But as Chinese and Arab media were speaking highly of the epoch-making milestone in relations and aspiring to build a community with a shared future for Arab states and China, some Western media were claiming that the three summit meetings indicate that China wants to enhance cooperation with Arab states to fill a so-called Middle East vacuum — a term U.S. President Joe Biden used openly during his July visit to the Middle East. He said the United States would continue providing leadership in the region and would not allow other countries to fill what he call a vacuum.

In truth, if any vacuum exists, it only means that Biden was conceding that the U.S. had already withdrawn from the region, that American influence has dwindled and that such models as “oil for security” or an “Arab edition of NATO” — which the U.S. has sought in the past — have all failed. Following the logic, any country’s move to strengthen relations with the Arab region could be considered filling a vacuum.

Responding to Biden’s July remarks, a Chinese Foreign Ministry spokesperson once noted sardonically that “the people of the Middle East are the masters of the Middle East” and that “the Middle East is nobody’s backyard. Nor does a so-called vacuum exist.” Since there is no vacuum, filling it is merely an exercise of the imagination.

Second, judging from the achievements of the three summits between China and the Arab states, the two sides are determined to jointly deal with the short planks of economic development, rather than any military or security vacuum.

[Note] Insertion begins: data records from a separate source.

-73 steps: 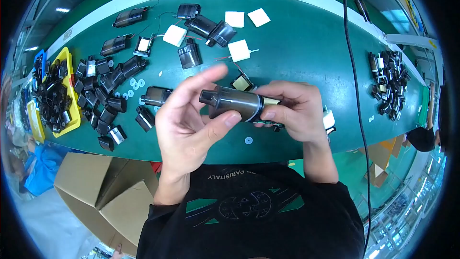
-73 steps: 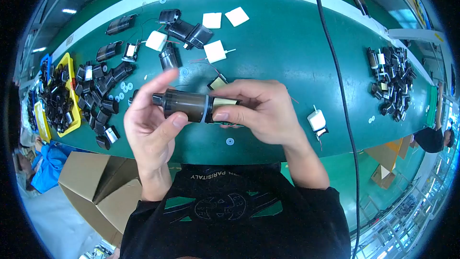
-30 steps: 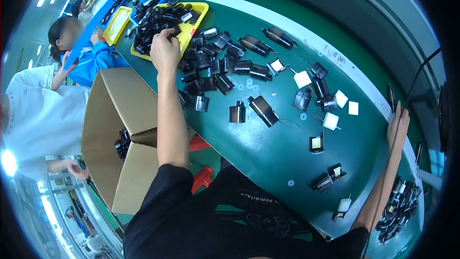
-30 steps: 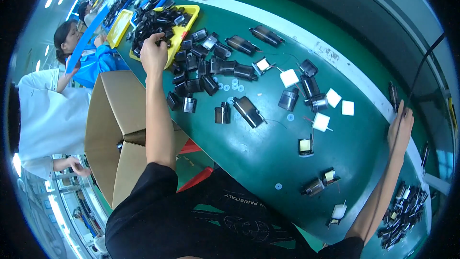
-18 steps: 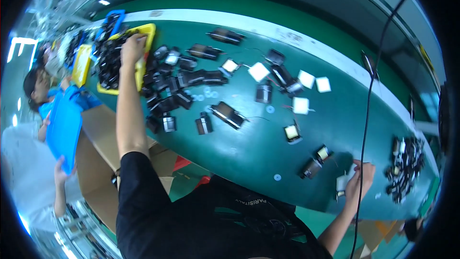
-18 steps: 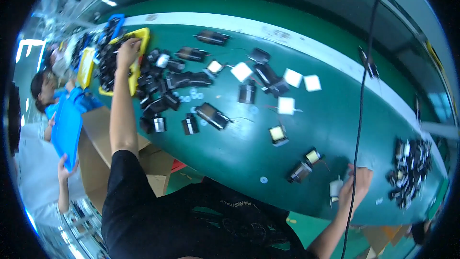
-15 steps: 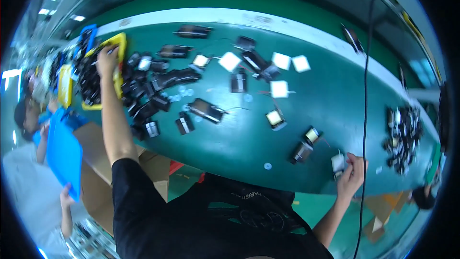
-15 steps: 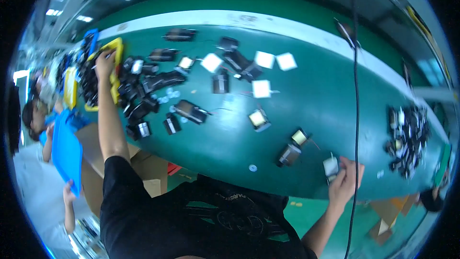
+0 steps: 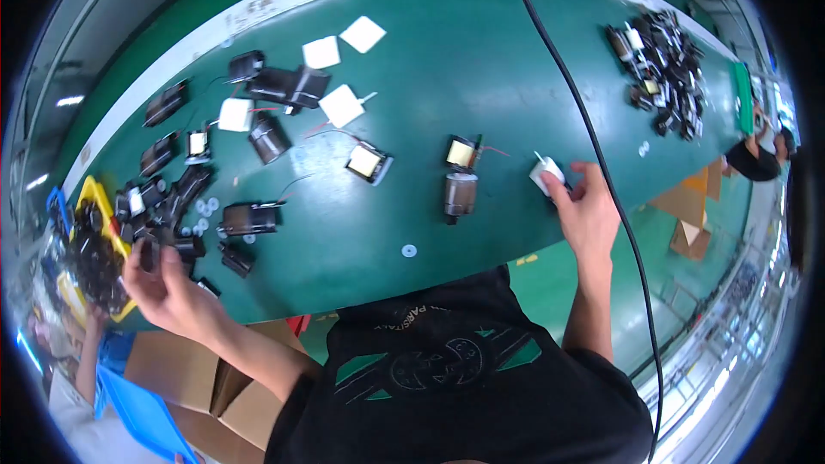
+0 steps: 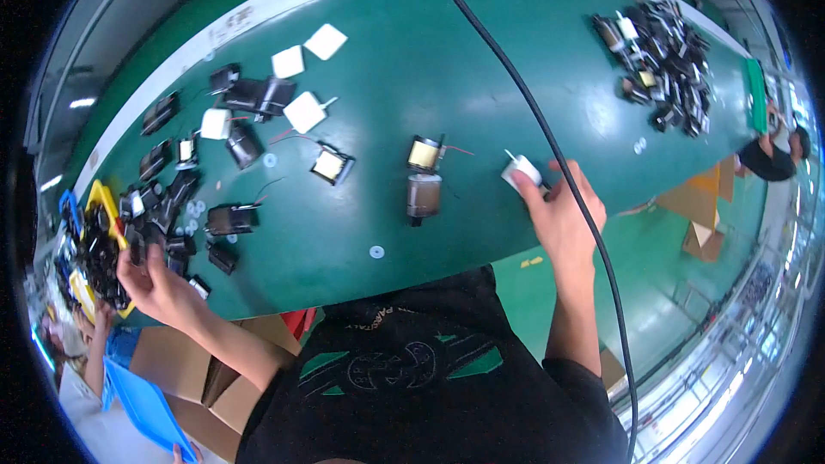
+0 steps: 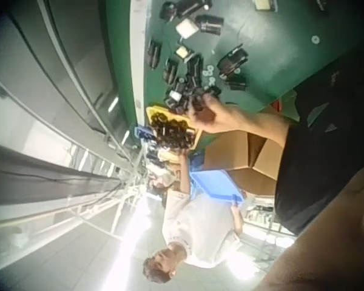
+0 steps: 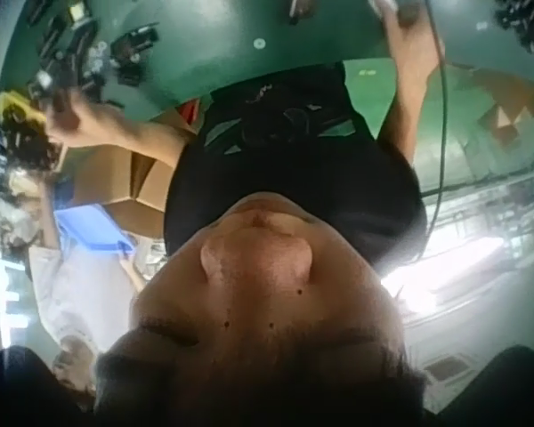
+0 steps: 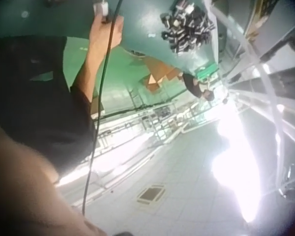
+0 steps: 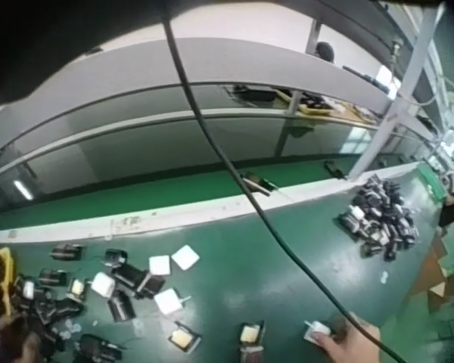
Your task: The person assembles plastic and metal electronic housing components by hand at an industrial workstation.
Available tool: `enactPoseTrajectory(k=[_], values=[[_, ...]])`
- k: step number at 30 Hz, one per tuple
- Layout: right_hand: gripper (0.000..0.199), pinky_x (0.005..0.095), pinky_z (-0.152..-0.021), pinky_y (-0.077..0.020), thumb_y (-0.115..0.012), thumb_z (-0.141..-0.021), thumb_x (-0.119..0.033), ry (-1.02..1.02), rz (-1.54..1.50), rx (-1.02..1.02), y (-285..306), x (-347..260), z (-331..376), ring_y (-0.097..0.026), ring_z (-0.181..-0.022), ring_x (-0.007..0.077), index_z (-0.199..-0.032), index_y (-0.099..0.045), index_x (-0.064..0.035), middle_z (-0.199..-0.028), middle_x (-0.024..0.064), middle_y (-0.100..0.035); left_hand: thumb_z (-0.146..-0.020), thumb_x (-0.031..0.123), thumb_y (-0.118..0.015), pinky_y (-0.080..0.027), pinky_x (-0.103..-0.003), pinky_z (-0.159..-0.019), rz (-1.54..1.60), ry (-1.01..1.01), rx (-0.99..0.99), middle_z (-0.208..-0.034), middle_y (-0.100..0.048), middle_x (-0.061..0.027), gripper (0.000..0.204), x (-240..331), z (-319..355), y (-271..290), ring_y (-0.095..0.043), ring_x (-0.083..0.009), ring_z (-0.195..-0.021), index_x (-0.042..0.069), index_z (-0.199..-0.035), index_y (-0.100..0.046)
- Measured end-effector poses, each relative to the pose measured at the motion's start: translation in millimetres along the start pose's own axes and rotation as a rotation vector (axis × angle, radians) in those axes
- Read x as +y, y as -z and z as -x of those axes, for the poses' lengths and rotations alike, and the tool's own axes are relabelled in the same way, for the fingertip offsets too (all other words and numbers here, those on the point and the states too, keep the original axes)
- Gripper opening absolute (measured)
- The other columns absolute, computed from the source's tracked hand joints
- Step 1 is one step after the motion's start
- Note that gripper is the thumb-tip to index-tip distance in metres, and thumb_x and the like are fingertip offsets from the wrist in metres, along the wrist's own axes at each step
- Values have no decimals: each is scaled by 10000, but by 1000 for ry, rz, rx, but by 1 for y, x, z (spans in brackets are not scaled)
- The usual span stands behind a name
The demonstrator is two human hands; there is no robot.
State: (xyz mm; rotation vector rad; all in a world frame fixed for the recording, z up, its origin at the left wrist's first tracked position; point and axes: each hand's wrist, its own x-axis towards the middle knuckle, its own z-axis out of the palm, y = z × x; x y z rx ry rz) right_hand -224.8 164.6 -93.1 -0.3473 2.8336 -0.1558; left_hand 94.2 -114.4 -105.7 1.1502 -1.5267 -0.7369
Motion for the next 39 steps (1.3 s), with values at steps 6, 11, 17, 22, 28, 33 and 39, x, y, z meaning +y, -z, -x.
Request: enactPoseTrajectory(k=[6, 11, 17, 22, 28, 33, 39], values=[[382, 356, -667, -448, -785, -660, -204, 670, 34, 280, -7, 9, -4, -546, -784, 270, -953, -616, -28, -877, 108, -543, -704, -117, -628, -454, -388, -900, 355, 58, -367, -1119, -541, -201, 397, 24, 56, -58, -567, -282, -1018, 14, -1047, -477], [440, 287, -619, -469, -803, -657, -129, 384, -491, -91, -8, -4, 2, -601, -726, 181, -973, -517, -20, -831, 83, -620, -652, -160, -618, -459, -361, -892, 474, 34, -454, -1132, -537, -189, 425, 40, 53, -79, -563, -284, -1047, -5, -1035, -520], [390, 222, -626, -480, -732, -743, -56, 477, -1284, -1054, -11, -62, 36, -601, -770, 100, -1055, -500, -23, -900, 64, -632, -713, -113, -637, -480, -393, -887, 928, 297, -595, -1127, -515, -158, 412, 39, 53, -85, -566, -316, -1043, -44, -1107, -539], [365, 258, -587, -473, -745, -723, -70, 1164, -1145, -522, -13, -122, 43, -600, -731, 154, -1049, -599, 7, -883, 83, -617, -720, -53, -692, -526, -342, -835, 1137, 509, -511, -1083, -577, -164, 459, 36, 55, -70, -603, -256, -1011, -44, -1143, -515], [355, 246, -537, -406, -746, -678, -35, 1146, -950, -380, 5, -145, 47, -559, -678, 150, -1012, -634, 6, -816, 86, -596, -734, -76, -665, -527, -357, -834, 1205, 588, -431, -1060, -599, -180, 460, 42, 55, -62, -627, -245, -939, -54, -1162, -501], [325, 246, -534, -408, -739, -680, -18, 1144, -901, -389, 3, -150, 46, -552, -639, 152, -987, -634, 8, -766, 84, -598, -718, -132, -652, -552, -339, -800, 1126, 601, -518, -1073, -588, -210, 459, 40, 56, -61, -633, -233, -922, -78, -1150, -509], [319, 249, -536, -410, -748, -673, -16, 1162, -941, -399, 1, -149, 40, -554, -641, 155, -971, -639, 16, -785, 89, -607, -708, -155, -655, -559, -332, -794, 1083, 604, -532, -1076, -583, -224, 472, 47, 58, -63, -634, -244, -932, -97, -1152, -504]])
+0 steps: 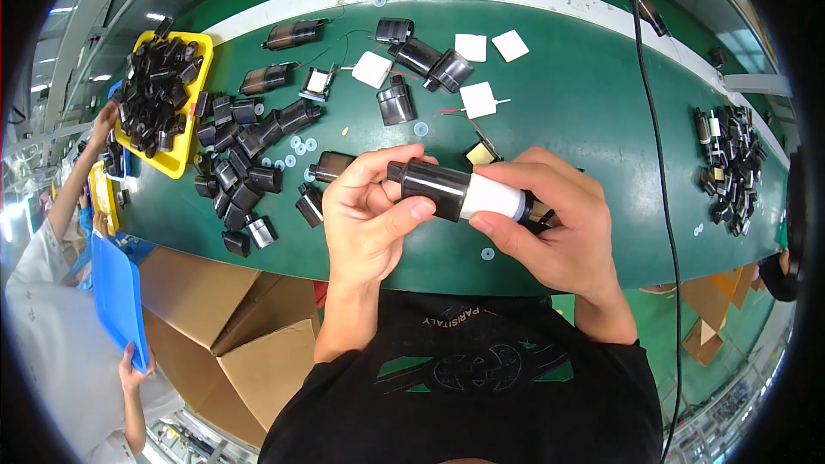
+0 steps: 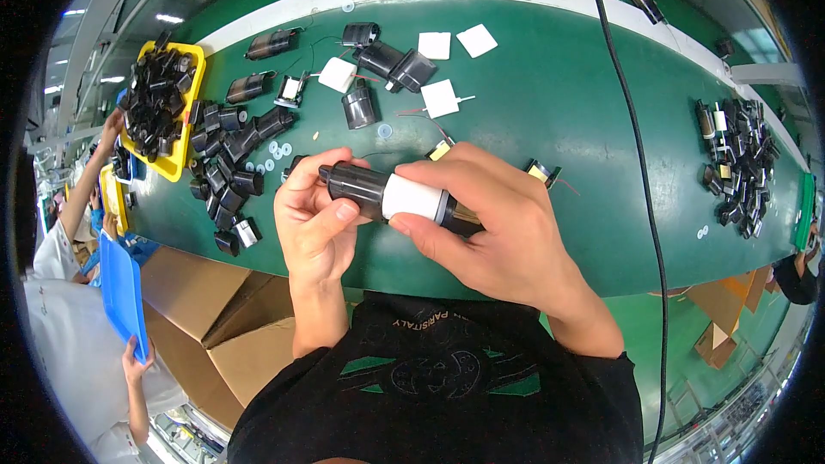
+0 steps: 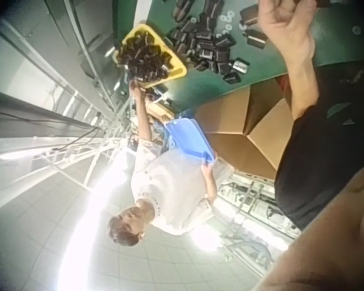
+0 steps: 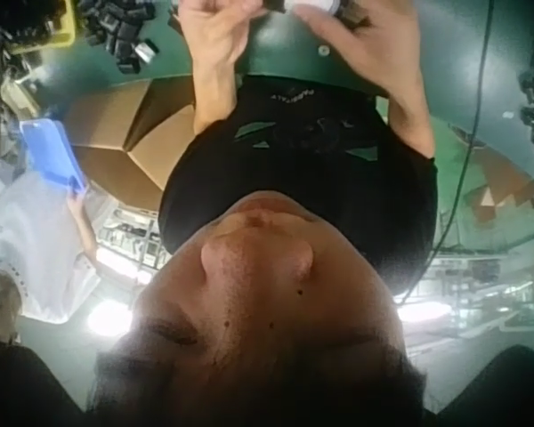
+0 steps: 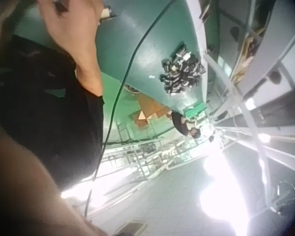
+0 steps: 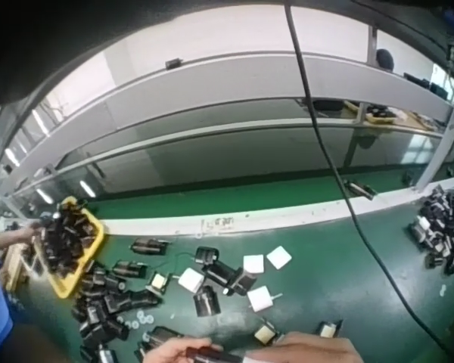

The Middle East has always been afflicted by various contradictions and conflicts, but the path of providing oil in exchange for security didn’t work, so it is now trying to strengthen relations with the world’s largest oil importer — China — using an “oil for development” model.  This aligns with the comprehensive Chinese outlook on national security that emphasizes development as the universal key to all problems and the idea that development and economic security are the cornerstones of national security.

That is why during the Arab States-China Summit the two sides signed the outline of a plan for all-around cooperation between China and the Arab states, in which the two sides agreed to pursue eight joint actions over the next three to five years in the fields of development, food security, public health, green energy security, inter-civilization dialogue, youth talent cultivation and security and stability.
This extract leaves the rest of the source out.